» **Problem requirements**
Below are records; give the number of their lines that hold the word "robot", and write nothing more.

» **Data to process**
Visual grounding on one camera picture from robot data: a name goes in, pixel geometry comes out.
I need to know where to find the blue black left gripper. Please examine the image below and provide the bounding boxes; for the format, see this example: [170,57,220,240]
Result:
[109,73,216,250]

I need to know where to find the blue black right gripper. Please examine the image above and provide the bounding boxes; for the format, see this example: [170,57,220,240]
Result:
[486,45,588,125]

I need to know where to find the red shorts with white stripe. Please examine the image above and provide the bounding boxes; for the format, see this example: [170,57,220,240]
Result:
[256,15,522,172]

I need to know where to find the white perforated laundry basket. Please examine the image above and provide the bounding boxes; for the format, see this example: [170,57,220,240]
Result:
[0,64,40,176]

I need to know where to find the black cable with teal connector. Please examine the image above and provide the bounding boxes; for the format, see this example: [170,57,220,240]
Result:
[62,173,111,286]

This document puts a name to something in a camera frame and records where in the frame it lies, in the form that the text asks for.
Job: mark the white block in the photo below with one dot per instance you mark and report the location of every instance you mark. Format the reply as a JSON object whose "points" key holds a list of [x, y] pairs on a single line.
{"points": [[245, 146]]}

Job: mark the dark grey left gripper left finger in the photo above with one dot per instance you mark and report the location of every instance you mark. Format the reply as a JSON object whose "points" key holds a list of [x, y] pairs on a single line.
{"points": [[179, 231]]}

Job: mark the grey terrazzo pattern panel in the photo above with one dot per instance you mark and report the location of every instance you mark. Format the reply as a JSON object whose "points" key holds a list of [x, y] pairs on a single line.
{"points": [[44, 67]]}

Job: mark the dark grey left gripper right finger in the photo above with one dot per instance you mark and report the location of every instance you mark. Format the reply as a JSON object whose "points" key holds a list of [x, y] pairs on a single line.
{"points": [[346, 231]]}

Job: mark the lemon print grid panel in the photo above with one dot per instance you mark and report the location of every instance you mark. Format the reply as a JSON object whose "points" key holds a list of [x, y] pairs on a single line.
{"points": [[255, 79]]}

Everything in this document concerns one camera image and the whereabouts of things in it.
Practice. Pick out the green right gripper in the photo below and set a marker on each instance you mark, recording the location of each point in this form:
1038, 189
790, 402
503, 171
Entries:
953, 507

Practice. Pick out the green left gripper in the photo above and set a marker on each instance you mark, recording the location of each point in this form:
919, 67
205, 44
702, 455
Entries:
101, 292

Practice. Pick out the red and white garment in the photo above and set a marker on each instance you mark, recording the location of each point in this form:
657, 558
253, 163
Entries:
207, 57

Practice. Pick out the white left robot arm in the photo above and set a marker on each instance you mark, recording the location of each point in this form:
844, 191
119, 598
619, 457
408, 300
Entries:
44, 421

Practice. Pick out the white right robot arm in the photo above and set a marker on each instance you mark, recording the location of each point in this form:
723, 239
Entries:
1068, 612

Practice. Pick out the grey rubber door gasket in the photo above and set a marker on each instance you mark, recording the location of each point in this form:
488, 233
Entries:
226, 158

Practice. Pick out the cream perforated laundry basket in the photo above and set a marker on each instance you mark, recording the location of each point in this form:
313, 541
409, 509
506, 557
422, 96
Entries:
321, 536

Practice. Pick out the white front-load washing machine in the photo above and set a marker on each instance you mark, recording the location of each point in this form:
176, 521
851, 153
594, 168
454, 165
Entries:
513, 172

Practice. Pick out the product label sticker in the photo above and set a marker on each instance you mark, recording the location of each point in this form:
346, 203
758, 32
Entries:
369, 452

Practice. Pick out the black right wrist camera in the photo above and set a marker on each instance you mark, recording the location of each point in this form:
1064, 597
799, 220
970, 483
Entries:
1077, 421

» **Exercise response**
3